Мой отец - Борис Ливанов - Василий Ливанов
Шрифт:
Интервал:
Закладка:
Я весь наполнен идеями и чувством современности. И не может быть, говорил Владимир Иванович, приступая к постановке «Горя от ума», чтобы это не отразилось на моем восприятии текста Грибоедова. Свободно, без всякой наносной предвзятости подойти сегодня к классическому тексту, – в этом заключается трудность и удовлетворение.
В те времена Чацкого рассматривали в традициях мольеровского Альцеста, минуя то обстоятельство, что в его характере было немало черт, свойственных самому Грибоедову. В последующие годы, в связи с опубликованием материалов, прояснивших сущность декабризма, многие ранее зашифрованные для нас мысли автора перестали быть загадкой. Тогда же Владимир Иванович ко многому в пьесе шел интуитивно. Он задался целью сделать так, чтобы смысл каждого образа в отдельности засверкал бы в своей первозданности, а не отдавал бы, пусть даже и красивым по форме, резонерством.
Как сделать, чтобы любовь Чацкого к Софье волновала? Чтобы звучала настоящая человеческая речь, а не холодные монологи, которые от буквы до буквы знает ученик средней школы и которые в зрелом возрасте ему успевают осточертеть настолько, что он уже не вкладывает в них никакого живого содержания.
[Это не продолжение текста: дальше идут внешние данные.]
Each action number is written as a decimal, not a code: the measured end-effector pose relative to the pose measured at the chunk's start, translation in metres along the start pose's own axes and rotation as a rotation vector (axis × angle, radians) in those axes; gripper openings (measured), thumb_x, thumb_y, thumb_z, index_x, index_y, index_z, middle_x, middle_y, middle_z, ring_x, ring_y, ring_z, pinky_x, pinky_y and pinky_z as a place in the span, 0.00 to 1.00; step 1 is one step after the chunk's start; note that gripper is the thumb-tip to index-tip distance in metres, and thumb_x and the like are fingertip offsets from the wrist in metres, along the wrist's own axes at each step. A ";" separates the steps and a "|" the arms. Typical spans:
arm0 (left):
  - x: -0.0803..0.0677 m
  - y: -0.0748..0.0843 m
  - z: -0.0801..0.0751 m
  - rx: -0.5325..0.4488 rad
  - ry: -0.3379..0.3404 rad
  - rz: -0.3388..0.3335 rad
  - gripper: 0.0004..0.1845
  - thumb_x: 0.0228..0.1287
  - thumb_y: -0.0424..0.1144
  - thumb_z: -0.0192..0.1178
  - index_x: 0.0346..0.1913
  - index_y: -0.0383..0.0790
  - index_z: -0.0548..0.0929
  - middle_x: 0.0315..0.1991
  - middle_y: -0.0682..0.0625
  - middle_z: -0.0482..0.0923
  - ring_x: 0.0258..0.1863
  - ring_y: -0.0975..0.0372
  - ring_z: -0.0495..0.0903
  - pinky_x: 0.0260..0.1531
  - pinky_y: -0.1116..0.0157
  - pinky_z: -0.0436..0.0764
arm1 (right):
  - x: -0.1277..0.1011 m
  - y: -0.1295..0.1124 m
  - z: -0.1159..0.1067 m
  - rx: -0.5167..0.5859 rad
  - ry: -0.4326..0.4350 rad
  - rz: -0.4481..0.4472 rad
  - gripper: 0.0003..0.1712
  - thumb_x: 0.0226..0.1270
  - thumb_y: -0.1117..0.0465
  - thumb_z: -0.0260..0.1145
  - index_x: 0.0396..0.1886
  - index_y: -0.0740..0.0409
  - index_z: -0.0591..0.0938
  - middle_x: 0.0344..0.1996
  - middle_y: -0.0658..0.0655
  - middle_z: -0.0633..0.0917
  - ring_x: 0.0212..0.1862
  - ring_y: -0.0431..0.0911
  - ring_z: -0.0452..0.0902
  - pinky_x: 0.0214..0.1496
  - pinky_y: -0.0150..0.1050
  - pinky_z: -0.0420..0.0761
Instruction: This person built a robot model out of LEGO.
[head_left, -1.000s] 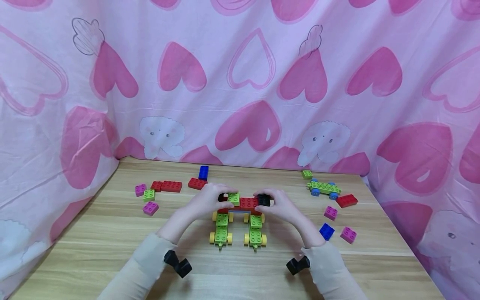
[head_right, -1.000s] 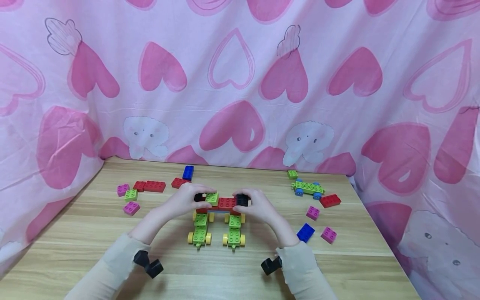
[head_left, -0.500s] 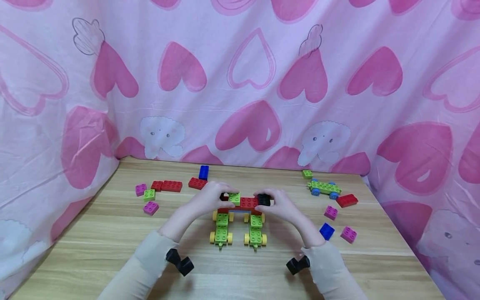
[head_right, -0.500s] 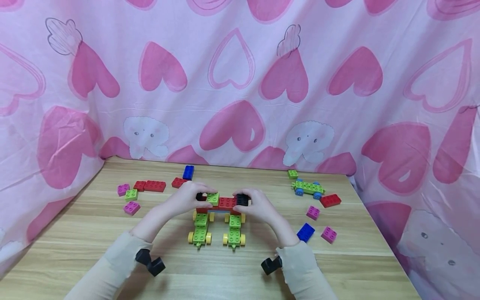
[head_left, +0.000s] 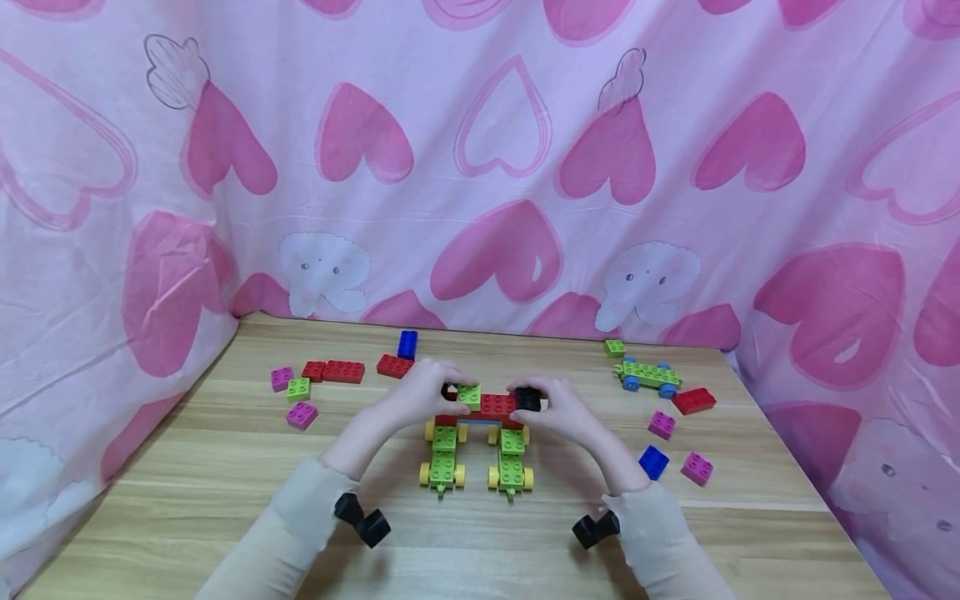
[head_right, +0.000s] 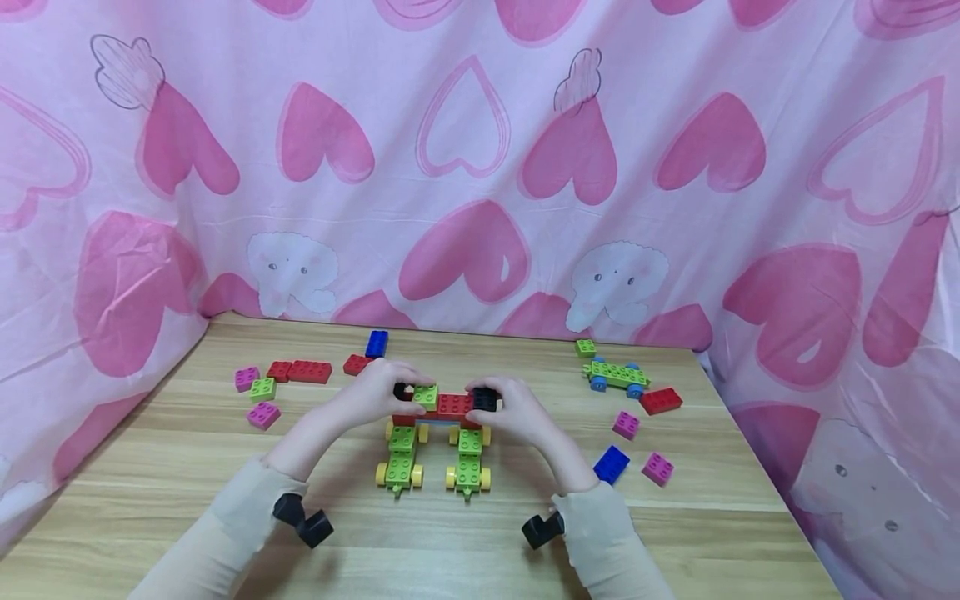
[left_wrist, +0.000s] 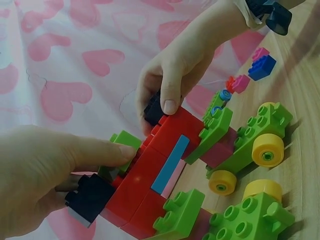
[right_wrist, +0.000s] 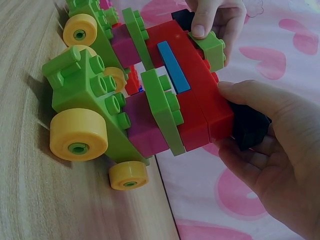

Владимир Иванович относился с пристальным вниманием к Чацкому как к носителю революционных идей. Одновременно огромное значение он придавал любовной драме Чацкого, никогда не отказываясь от «миллиона терзаний» Гончарова. Он искал в душе Чацкого ту меру личной обиды, которая дает ему право сделать своими, наполненными живой горячей болью, монологи, которые знают все сидящие в зале.
Удивительно гармонично сочеталась у Владимира Ивановича любовь к красоте подлинного искусства с ненавистью ко всякому повтору, штампу, пусть даже и блистательному.
Владимир Иванович ставил задачу – дать новую жизнь произведению, которое изглодано временем, бутафорией, ложной патетикой и блистательными исполнителями так, что живого уголка не найдешь. Все изъезжено вдоль и поперек!
Дать новую жизнь пьесе, избежав при этом нарочитого и предвзятого осовременивания, ложной модернизации, протаскивания своих субъективистских идеек. Ведь Грибоедов писал свои стихи, как он сам говорил, кровью сердца. И вот этой-то «крови сердца» очень мало порой остается во многих постановках «Горя от ума».
Чтобы ставить эту пьесу или играть в ней, надо самому зажечься теми самыми гражданскими, патриотическими чувствами, которые заставили Грибоедова отправить своего героя странствовать, чтобы затем, вернувшись в Россию, он полюбил ее со страстной, утроенной силой. Без этого нельзя произнести ни единого слова.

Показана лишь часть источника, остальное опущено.